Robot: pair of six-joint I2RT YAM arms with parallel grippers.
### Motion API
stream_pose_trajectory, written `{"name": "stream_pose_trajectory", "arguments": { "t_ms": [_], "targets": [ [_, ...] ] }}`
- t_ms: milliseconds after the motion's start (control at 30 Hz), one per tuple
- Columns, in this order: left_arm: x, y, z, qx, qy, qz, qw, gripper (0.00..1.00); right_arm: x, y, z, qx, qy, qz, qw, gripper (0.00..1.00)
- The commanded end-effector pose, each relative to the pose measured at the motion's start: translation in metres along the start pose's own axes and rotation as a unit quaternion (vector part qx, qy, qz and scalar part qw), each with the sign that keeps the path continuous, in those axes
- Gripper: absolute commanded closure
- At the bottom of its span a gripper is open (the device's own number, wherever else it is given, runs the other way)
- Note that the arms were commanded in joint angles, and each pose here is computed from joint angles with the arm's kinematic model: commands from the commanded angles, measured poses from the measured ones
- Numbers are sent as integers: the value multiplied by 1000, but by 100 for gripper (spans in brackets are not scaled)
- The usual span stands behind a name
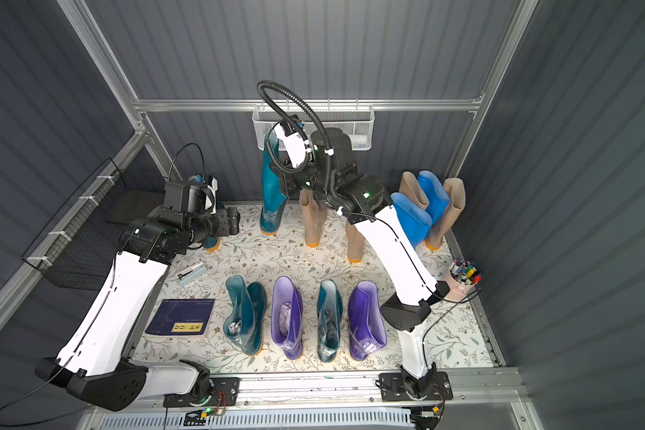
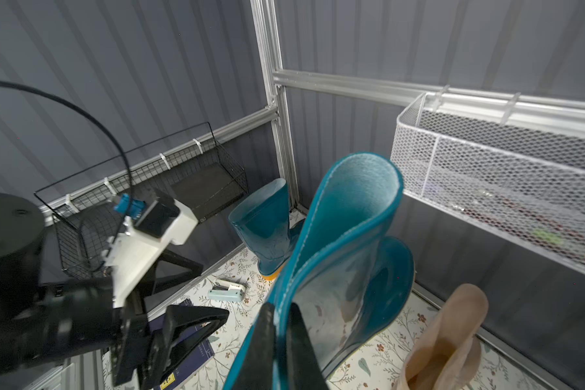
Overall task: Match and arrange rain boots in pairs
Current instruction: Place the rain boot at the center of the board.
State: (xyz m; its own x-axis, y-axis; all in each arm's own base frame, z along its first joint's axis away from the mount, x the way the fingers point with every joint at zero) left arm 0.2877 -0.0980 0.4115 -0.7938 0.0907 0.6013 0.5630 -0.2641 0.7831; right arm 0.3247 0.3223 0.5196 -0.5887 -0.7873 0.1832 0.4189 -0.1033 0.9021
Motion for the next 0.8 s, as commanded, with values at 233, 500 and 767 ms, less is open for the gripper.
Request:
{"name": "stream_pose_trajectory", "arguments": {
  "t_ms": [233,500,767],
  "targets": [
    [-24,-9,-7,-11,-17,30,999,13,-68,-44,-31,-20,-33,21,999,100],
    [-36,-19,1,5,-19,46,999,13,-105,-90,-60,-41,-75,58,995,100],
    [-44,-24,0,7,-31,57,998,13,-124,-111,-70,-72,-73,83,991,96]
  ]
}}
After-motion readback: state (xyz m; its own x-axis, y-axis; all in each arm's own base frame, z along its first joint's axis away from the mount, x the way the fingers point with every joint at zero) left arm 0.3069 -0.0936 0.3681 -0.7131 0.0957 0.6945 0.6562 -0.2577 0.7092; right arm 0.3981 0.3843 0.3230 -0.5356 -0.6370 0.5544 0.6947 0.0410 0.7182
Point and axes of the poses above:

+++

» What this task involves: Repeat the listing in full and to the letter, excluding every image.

» The completed task:
Robot: pair of six-joint I2RT YAM arms with parallel grippers.
### Motion API
stream_pose_trajectory, written `{"name": "stream_pose_trajectory", "arguments": { "t_ms": [_], "targets": [ [_, ...] ] }}`
- t_ms: milliseconds after the motion's start (control at 30 Hz), one per tuple
- Columns, in this order: left_arm: x, y, z, qx, qy, qz, qw, gripper (0.00..1.00); right_arm: x, y, z, qx, qy, qz, qw, gripper (0.00..1.00)
- The commanded end-effector pose, each relative to the pose measured at the motion's start: translation in metres along the start pose's own axes and rotation as a unit quaternion (vector part qx, qy, qz and scalar part qw), each with the sign that keeps the path continuous, in those axes
- Gripper: absolute commanded closure
- At the bottom of its span a gripper is open (the device's own number, wherever else it is given, runs the other way)
- Note that the arms were commanded in joint angles, and each pose here is computed from joint angles with the arm's kinematic model: commands from the commanded angles, measured poses from the measured ones
- Numbers are sent as integers: the value multiplied by 1000, but by 100 for gripper (spans in brackets are not scaled)
- The usual span stands behind a name
Overall task: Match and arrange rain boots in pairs
Current instruction: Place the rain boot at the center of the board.
State: (xyz m; its own x-axis, y-axis; all in each arm's own base frame, z along its first joint's axis away from the mount, x the way the fingers point with every joint at zero) left arm 0.2877 -0.0980 0.4115 -0.7938 0.0907 0.6013 0.5630 -0.2641 0.7831; right arm 0.3247 0.3223 0.5196 -0.5887 -0.7873 0.1832 0.4189 -0.1033 0.9021
Motion for the next 0.8 s, as commanded, with values at 233, 500 and 767 ms, less is open for the gripper.
Request:
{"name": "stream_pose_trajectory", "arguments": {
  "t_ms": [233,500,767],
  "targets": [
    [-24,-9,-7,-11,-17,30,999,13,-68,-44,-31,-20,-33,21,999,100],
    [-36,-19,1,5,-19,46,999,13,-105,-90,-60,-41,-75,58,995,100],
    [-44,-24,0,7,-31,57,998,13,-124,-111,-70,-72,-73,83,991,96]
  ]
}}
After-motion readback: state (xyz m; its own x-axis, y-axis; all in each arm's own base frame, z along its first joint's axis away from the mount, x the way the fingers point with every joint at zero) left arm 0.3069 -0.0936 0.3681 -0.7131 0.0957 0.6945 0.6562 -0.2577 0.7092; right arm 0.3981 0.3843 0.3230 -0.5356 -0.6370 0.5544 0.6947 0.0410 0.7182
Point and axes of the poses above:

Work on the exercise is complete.